- Комбинация
- Genre: Drama Comedy
- Directed by: Nikita Vlasov
- Starring: Nikita Kologrivyy Vladimir Kanukhin Elizaveta Bazykina Pavel Priluchny Anastasiya Ukolova Daniil Vorobyov
- Music by: Kirill Borodulev Vitaliy Okorokov
- Country of origin: Russia
- Original language: Russian
- No. of seasons: 1
- No. of episodes: 8

Production
- Producers: Dmitry Nelidov Aleksandr Syrov Elena Melnikova Igor Gudkov
- Cinematography: Kirill Klepalov
- Running time: 50 min.
- Production companies: Wink NMG Studio Lunapark Studio

Original release
- Network: Wink Channel One Russia
- Release: 6 September – 24 October 2024

= Kombinaciya (TV series) =

2024 Russian biographical drama series

Kombinaciya (Комбинация) is a Russian biographical drama television series directed by Nikita Vlasov about the Soviet/Russian girl group Kombinaciya. It stars Nikita Kologrivyy, Elizaveta Bazykina, Pavel Priluchny, Anastasiya Ukolova, and Daniil Vorobyov. The series premiered on the digital platform Wink on September 6, 2024, with a television premiere on Channel One Russia on December 16, 2024.

== Plot ==
The series tells the story of the musical group Kombinaciya, which gained widespread fame in the late 1980s and early 1990s. The action begins in 1988 in Saratov: following the birth of his daughter, Alexander Shishinin decides to completely change his life and begins producing a musical collective he created. It is the first pop group in the USSR consisting entirely of female members.

== Cast ==
- Nikita Kologrivyy as Alexander Shishinin, the group's producer
- Vladimir Kanukhin as Vitaliy Okorokov, composer and co-founder
- Elizaveta Bazykina as singer Tatyana Ivanova
- Pavel Priluchny as producer Alexander Iratov
- Anastasiya Ukolova as singer Alena Apina
- Ekaterina Goncharova as singer Svetlana Kashina
- Daniil Vorobyov as Maksim Bazykin (based on Sergey Lisovsky)
- Dmitry Smolev as lyricist Yuri Druzhkov
- Askar Ilyasov as producer Garri Karimovich (based on Bari Alibasov)
- Polina Gukhman as Yulia Kozyulkova
- Tatyana Struzhenkova as Svetlana Kostyko
- Sofya Volodchinskaya as Nyura Kovaleva
- Igor Tsaregorodtsev as Shuba
- Ulyana Kravets as Natalya Shishinina, Alexander's wife
- Khelga Filippova as Natalya's mother
- Alena Apina as a conservatory teacher
- Vitaliy Okorokov as a recording studio worker
- Stasya Miloslavskaya as Tanya Dolganova
- Roman Evdokimov as Ilya
- Olga Tumaykina as Lena's mother
- Ivan Dobronravov as a fan

== Production and release ==
Development of the series was first announced in December 2023. Production was handled by NMG Studio and Lunapark, with Nikita Vlasov directing. The roles of Alena Apina and Tatyana Ivanova were given to Anastasiya Ukolova and Elizaveta Bazykina, respectively. Pavel Priluchny was cast as Apina's husband, producer Alexander Iratov, while Nikita Kologrivyy portrayed the group's founder Alexander Shishinin. Filming took place in Saratov.

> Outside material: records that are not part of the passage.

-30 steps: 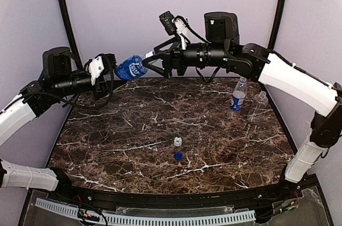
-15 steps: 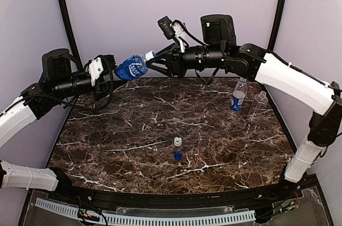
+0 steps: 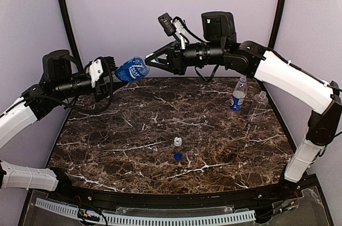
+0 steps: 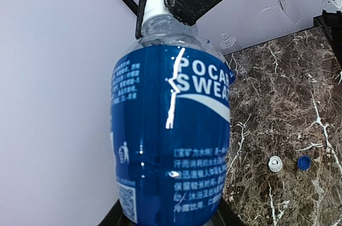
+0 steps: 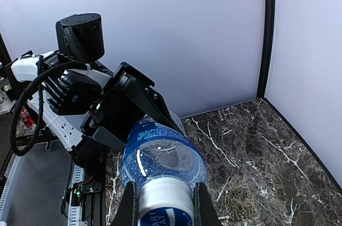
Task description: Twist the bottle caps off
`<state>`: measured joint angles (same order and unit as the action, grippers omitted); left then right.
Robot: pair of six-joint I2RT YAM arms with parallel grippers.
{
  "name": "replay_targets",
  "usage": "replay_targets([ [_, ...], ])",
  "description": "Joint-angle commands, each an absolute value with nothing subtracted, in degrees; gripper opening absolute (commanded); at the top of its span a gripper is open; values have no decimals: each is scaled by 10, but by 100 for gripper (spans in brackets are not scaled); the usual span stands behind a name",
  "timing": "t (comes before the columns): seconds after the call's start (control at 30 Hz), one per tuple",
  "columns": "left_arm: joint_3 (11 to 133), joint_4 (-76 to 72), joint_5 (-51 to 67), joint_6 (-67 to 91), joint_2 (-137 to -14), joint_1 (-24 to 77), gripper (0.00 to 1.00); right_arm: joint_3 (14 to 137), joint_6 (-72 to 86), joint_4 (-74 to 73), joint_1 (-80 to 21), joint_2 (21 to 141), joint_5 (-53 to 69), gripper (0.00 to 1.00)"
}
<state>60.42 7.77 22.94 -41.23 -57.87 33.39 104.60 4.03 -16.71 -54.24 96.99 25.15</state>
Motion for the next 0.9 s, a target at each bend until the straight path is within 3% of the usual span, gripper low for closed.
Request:
replay_targets([
  [0.0,595,56,234,-401,-568,337,30,1055,41,-150,-541,975,252,0],
  [0.1,592,53,233,-399,-567,337,32,1056,33,-159,-541,974,262,0],
  [0.17,588,57,233,-397,-567,336,52,1058,23,-169,-541,972,270,0],
  [0.23,582,84,239,-397,-570,337,80,1066,10,-185,-543,973,278,0],
  [0.3,580,132,242,-393,-581,337,87,1080,-9,-208,-549,975,281,0],
  [0.47,569,171,236,-363,-594,337,84,1106,-37,-249,-568,993,281,0],
  [0.63,576,142,231,-346,-598,337,69,1112,-54,-267,-574,997,250,0],
  [0.77,576,147,241,-344,-598,337,62,1121,-64,-281,-576,1003,234,0],
  [0.87,570,147,245,-344,-596,337,50,1133,-59,-286,-577,1011,229,2],
])
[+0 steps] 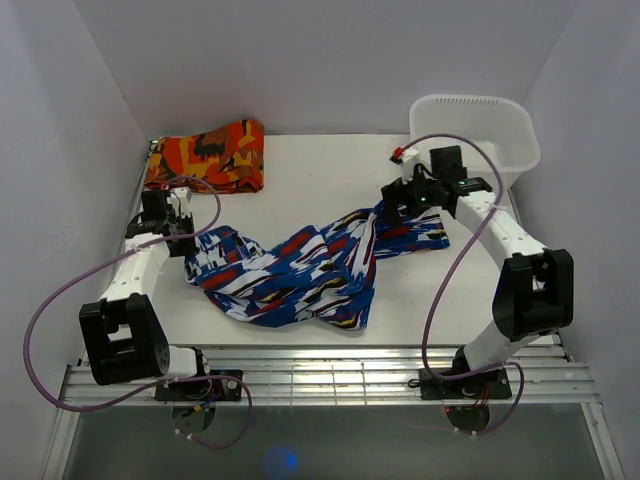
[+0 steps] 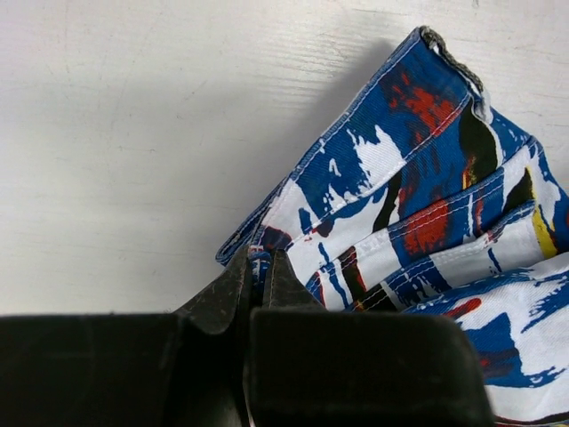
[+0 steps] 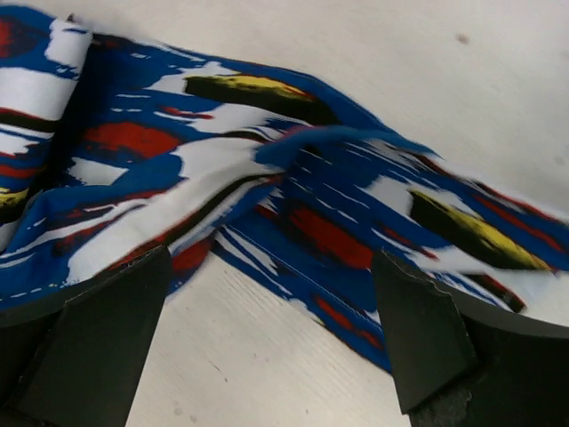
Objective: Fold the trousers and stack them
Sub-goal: Flatten the trousers out
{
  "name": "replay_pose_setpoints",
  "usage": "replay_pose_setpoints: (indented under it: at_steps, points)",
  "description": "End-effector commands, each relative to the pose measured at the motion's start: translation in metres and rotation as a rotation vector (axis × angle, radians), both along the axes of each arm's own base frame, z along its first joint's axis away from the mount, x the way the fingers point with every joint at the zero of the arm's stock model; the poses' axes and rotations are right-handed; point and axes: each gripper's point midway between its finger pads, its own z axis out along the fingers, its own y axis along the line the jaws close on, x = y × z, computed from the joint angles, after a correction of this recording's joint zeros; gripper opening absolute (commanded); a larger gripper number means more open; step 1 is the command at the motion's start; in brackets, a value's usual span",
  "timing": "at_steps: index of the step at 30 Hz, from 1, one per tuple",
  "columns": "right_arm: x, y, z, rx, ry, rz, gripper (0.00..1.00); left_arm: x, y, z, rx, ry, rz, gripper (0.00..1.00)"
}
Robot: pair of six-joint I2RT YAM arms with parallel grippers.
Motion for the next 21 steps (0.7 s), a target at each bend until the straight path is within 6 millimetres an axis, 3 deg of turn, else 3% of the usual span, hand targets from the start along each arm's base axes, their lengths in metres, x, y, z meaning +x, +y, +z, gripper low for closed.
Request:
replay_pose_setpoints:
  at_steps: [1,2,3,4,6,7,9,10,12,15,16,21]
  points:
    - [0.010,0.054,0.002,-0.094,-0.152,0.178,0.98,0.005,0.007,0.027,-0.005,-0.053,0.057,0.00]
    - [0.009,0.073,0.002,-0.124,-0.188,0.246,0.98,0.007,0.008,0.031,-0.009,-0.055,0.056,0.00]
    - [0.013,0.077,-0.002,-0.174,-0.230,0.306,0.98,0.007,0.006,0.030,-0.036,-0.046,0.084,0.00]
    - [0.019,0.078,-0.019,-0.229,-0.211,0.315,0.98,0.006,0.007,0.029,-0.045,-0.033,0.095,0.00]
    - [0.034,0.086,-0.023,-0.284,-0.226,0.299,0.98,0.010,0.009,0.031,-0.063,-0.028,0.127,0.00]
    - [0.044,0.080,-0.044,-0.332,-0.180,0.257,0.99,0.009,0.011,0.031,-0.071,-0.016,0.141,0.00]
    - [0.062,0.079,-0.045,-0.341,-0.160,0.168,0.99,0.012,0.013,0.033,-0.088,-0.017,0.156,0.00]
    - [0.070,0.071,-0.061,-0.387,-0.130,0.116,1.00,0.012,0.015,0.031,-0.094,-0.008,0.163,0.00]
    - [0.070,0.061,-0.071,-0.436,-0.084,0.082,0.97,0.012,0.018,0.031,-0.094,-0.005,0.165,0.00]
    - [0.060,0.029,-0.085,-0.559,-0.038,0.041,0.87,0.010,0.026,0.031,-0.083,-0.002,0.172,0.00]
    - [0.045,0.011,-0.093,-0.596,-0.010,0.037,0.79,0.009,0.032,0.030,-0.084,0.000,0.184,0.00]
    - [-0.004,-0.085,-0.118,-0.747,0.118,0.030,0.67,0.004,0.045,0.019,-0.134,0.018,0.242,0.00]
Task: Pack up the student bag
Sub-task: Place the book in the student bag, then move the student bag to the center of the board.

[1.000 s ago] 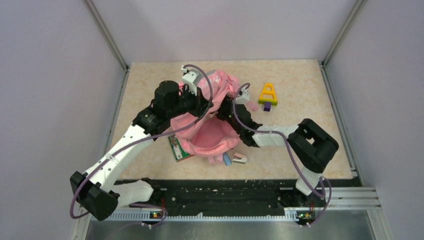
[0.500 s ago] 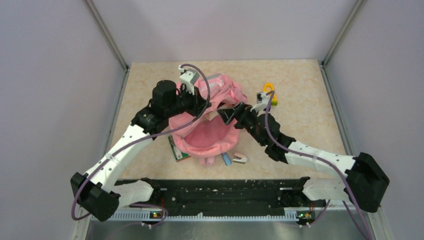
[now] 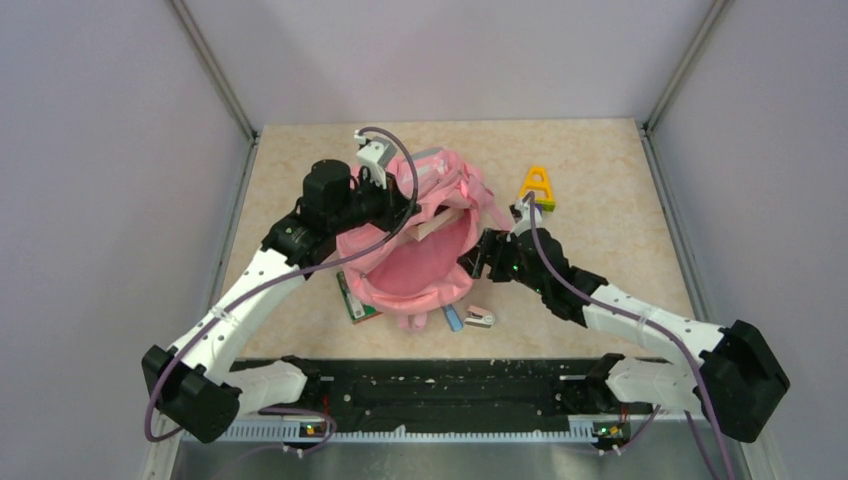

The eight-episode series premiered on the streaming service Wink on September 3, 2024, concluding on October 24. The television premiere followed on December 16, 2024, on Channel One Russia.

== Awards ==
- IX OK! Awards "More than Stars" (2024) – Best Actor in a Series: Nikita Kologrivy for his role in Kombinaciya.